Interesting work, good earning potential and talent shortages all make tech a great career option. Yet the sheer number of roles makes for a dizzying choice when deciding on how to progress.
As one of the leading IT support companies in Manchester, we know what it takes to carve out a successful career in tech. In this blog, we share our insights.
Get Familiar with Roles, Responsibilities and Rewards
If you’re yet to start out in the tech industry, it’s worth reading a few job descriptions to figure out where you might like to start and what you’re getting into.
A great place to begin is the Totaljobs role profile library. Each description gives a good feel for the day-to-day activities you’d be expected to undertake and they also give you an idea of earnings too.
Alternatively, try getting in touch with a specialist IT recruitment agency to discuss your skills, experience and options.
Jack of All Trades or Master of One?
Do you like to know a little bit about a lot of things? Or do you prefer to know everything there is to know about one subject?
If you answered yes to the first then a generalist role could be the one for you. If option two floats your boat, specialising could be the way to go.
Typically, people start out in a generalist role and then choose to specialise later on as they understand where their strengths lie. However, if a particular niche catches your eye from the outset, and there are entry-level roles available, there’s no reason you can’t choose that area from the get-go.
Just be aware that this isn’t possible with all roles and that some specialisms will require you to gain specific experience beforehand.
The benefit of specialising is that you will often be paid more – look at the difference in pay between an IT architect and IT support – £80,000 plays £47,000. However, the risk is that you put all your eggs in one basket: if your specialist skill set becomes redundant, so could you.
Don’t forget to follow your passion if you find you have one. Work needs to be interesting as well as paying the bills.
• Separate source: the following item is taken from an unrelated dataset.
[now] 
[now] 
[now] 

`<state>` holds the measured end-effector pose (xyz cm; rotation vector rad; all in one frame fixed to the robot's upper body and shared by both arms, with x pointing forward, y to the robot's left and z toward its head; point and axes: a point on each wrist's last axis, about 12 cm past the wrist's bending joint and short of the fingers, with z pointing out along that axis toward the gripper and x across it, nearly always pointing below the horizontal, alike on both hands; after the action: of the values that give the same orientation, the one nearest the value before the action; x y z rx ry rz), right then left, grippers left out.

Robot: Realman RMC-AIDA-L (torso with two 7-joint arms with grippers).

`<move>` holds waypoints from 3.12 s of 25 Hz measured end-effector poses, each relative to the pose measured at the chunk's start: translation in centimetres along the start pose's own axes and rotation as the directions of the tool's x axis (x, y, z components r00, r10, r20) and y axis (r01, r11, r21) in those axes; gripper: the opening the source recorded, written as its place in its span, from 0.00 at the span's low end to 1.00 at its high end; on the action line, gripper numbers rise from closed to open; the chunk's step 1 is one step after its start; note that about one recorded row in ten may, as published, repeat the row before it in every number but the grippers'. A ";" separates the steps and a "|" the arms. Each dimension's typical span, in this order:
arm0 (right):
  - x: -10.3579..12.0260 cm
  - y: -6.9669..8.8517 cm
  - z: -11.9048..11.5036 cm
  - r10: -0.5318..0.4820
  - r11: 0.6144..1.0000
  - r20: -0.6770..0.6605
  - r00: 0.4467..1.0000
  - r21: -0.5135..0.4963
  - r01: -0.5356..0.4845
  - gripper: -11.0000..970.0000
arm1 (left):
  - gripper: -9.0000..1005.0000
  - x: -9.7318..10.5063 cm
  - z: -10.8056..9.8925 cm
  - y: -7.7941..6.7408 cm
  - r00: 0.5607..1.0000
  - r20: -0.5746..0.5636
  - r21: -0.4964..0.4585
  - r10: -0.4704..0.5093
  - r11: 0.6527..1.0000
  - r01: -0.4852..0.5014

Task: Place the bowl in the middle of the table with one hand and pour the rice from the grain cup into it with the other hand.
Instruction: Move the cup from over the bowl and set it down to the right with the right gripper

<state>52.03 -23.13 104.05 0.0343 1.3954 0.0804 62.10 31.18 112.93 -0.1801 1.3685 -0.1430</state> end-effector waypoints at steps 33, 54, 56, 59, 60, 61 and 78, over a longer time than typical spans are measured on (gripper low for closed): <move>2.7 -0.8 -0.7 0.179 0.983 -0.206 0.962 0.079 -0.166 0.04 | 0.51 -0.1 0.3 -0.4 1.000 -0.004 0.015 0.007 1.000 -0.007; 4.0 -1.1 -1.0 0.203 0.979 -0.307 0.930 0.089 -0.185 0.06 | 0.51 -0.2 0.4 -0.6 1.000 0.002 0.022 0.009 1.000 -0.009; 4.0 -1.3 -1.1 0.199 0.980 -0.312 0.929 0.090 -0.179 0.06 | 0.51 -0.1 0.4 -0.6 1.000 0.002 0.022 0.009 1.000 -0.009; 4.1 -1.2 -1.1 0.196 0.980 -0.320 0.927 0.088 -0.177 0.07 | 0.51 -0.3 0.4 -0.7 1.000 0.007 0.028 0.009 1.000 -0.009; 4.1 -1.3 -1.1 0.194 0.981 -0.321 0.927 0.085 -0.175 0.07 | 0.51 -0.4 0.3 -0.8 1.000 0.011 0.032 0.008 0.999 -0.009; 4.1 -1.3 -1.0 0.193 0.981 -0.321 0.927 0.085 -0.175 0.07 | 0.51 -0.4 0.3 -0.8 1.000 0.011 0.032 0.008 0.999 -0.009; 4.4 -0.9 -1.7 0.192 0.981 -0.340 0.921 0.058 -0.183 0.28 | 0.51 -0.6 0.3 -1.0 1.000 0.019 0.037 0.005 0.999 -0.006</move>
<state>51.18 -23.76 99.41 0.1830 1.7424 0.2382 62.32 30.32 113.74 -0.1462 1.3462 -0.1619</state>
Many IT job descriptions ask for a degree in a relevant subject like computer science. However, if this level of qualification is out of reach, all is not lost because there are plenty of pathways into tech:
Look for apprenticeships – as a Manchester IT support company we like to give back to our local area. That’s why we took on two members of staff through our apprenticeship scheme. With a lot of training and hands-on experience, both are now key members of the team and have progressed on to more senior roles.
- Find online courses – short courses, like the Makers Academy boot camp, offer flexible syllabuses that are more able to respond quickly to changes in technology than any university degree. You might pay around £8,000 for a full-time 12 week course, but you can be sure you’re gaining up-to-date, relevant, practical skills. It’s also much cheaper than £9,000 per year for a three or four-year degree and you can expect to start on the same salary as a recent graduate.
Courses and certificates are just the start. If you’ve already got your foot in the door then you’ll know how important it is to keep up-to-date with this constantly changing industry.
While a few great companies offer time for training and are prepared to help with technical exams, not all companies do this.
That means you need to be prepared to do your own reading and gain a broader understanding of technical theories. A good example right now is looking at Bitcoin and the underlying blockchain concepts.
There are plenty of ways to do this including taking on project work outside your usual role, joining local tech groups and taking online courses. We recommend:
Be prepared to fund or part-fund yourself and then it’s a pleasant surprise if your company helps out.
Alternatively, ask a few people in different technical roles if you can shadow them for the day so you can learn what you might like (and not like) about their job and which skills you might be lacking.
Code, code, code
One area that deserves its own section is coding as many tech roles are now expected to have good coding skills.
The sheer number of coding languages can make it difficult to decide which to pursue first and the constantly-changing nature of technology doesn’t make it any easier. Start by finding out which languages are most commonly used in the kinds of work you’ll be doing or in roles you’re likely to work closely with.
Be Customer Focussed
It can be all-too-easy to get lost in the cloud and lose sight of what’s really important: keeping your customers happy.
Remind yourself that technology isn’t the end in itself. It exists to solve problems and give customers great experiences which means people are as much a part of your career as technology.
Asking for customer feedback is a great way to keep your finger on the pulse. Once you understand what you’re doing well, what needs improvement and what customers want more of you’ll be able to fine tune the service you provide. Which will keep your customers coming back and maintain your standing as a well-rounded IT professional.
Step Outside Your Comfort Zone
Learning something new is often uncomfortable. Remember having growing pains as a teenager? You’ll go through the same thing throughout your career as you expand your mind and experience.
If you’ve not felt uncomfortable or even a bit stupid over the past six months then you might not be pushing yourself enough. Good IT support companies will give you interesting and challenging work that keeps you on your toes and your CV up-to-date.